» **Brief**
For the material below, return exactly the lines starting at the line containing "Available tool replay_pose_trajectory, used" and ending at the line containing "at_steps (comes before", both ends included, and no others.

=== Section Start ===

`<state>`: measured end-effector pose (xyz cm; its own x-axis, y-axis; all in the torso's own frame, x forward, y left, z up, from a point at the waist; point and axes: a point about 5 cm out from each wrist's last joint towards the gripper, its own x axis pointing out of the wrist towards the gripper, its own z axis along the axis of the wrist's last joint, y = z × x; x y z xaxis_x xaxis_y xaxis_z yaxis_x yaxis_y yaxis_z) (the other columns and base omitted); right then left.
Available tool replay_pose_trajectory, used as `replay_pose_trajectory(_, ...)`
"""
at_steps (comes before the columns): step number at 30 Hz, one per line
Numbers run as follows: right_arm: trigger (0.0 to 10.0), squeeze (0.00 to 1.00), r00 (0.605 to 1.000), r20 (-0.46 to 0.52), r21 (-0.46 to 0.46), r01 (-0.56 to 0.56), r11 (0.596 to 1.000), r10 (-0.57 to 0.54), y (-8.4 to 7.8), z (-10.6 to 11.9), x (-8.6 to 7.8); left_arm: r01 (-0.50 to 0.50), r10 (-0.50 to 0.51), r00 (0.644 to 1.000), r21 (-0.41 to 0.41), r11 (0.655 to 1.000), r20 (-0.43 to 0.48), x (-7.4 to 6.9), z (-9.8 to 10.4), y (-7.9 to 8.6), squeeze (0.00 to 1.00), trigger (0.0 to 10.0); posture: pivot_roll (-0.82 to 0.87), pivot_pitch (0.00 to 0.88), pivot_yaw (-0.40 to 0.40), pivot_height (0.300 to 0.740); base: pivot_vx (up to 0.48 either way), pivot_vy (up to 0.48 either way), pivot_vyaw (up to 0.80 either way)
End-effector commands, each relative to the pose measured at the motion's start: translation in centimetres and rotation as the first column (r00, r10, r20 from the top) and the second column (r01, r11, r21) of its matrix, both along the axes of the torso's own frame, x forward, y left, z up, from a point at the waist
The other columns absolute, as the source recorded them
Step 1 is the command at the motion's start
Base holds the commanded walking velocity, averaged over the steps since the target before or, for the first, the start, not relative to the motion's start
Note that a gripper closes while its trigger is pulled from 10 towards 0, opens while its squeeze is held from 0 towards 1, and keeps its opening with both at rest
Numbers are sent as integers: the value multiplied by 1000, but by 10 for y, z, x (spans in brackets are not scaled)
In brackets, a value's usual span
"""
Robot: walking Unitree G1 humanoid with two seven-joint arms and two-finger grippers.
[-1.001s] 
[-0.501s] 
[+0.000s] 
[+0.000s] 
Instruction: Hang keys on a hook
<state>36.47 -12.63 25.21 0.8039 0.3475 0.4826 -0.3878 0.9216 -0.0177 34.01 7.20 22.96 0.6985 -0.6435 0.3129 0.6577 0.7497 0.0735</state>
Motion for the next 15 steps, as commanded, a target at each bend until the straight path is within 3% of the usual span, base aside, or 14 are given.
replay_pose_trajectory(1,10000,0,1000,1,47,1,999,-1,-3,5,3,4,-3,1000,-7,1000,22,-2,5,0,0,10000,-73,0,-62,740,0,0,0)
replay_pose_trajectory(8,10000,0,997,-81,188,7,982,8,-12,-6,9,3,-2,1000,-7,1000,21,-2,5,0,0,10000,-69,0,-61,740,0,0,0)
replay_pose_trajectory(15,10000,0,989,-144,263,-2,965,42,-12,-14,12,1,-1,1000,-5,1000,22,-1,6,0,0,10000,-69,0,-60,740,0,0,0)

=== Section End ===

» **Task answer**
Available tool replay_pose_trajectory, used as `replay_pose_trajectory(_, ...)`
"""
at_steps (comes before the columns): step number at 30 Hz, one per line

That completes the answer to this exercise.